Marilyn McLeod
Marilyn McLeod is an American songwriter and singer.
She was born in Detroit, into a musical family - her half-brother Ernie Farrow became a noted jazz performer, and her sister Alice married John Coltrane and recorded many albums as a jazz keyboard player and harpist. Marilyn McLeod began working as a songwriter for the Jobete publishing company at Motown in 1968. She wrote songs with Johnny Bristol before being teamed with lyricist Pam Sawyer, and the pair co-wrote Diana Ross's 1976 hit "Love Hangover", and the High Inergy hit "You Can't Turn Me Off " the following year. In 1982, she co-wrote Jermaine Jackson's hit with Devo, "Let Me Tickle Your Fancy", written with Sawyer, Jermaine Jackson, and Paul Jackson, Jr.. As a recording artist, she released some singles under her own name, and fronted the group Pure Magic.
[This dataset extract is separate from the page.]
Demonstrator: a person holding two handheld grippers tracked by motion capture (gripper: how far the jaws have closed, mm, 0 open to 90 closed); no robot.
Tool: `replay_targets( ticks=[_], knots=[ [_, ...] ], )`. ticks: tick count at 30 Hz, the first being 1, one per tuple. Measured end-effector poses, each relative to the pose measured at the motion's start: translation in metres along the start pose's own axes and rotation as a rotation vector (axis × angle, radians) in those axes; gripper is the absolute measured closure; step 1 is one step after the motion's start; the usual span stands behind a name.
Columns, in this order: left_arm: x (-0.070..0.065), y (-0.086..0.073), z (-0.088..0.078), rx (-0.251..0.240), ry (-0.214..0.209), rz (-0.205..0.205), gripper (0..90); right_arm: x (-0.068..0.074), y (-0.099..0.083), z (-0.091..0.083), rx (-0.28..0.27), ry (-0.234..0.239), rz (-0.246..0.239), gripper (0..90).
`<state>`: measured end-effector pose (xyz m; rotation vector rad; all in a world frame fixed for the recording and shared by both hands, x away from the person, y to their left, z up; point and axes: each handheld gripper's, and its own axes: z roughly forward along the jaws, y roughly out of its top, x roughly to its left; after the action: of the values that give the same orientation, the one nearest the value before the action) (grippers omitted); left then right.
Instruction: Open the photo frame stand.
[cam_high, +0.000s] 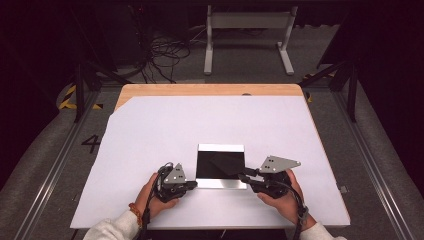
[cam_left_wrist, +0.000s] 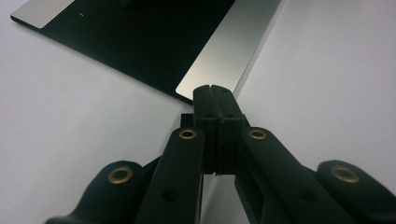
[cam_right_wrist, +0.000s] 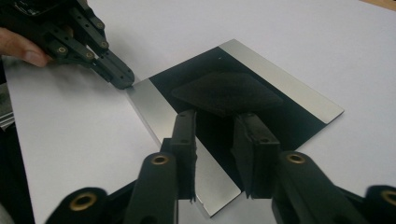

McLeod left Motown in 1985, and, in the early 1990s, co-wrote several songs for Northern Soul DJ Ian Levine and his Motown revival label Motorcity Records. In 2010 she released the album I Believe In Me, a set of songs co-written with veteran Motown songwriter Janie Bradford.
Her grandson is the musician, producer and rapper Flying Lotus.